Copy out precisely the line that holds "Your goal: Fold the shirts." and all the lines following it in the data, up to and including the last one, and no others.
┌─ Provided material
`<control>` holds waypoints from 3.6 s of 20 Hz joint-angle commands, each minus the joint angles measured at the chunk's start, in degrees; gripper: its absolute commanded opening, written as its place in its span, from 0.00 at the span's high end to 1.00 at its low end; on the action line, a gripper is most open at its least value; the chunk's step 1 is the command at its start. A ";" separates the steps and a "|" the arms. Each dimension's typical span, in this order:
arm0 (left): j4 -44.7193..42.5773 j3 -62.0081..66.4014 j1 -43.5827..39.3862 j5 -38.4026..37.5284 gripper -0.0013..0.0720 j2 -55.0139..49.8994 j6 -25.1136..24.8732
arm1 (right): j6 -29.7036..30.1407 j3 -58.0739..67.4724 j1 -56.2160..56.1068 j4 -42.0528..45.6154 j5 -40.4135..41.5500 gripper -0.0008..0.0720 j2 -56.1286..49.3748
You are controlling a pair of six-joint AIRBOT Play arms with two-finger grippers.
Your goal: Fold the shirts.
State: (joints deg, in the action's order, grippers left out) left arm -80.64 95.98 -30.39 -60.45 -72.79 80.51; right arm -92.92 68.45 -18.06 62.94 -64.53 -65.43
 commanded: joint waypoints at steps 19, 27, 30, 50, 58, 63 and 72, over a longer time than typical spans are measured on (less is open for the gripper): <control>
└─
_Written answer_
Your goal: Fold the shirts.
State: (joints deg, in the action's order, grippers left out) left arm -80.64 95.98 -30.39 -60.45 -72.79 80.51; right arm -92.92 68.45 -18.06 62.94 -64.53 -65.43
 commanded: joint waypoints at steps 19, 27, 30, 50, 58, 63 and 72, over a longer time than typical spans are measured on (less is open for the gripper): <control>

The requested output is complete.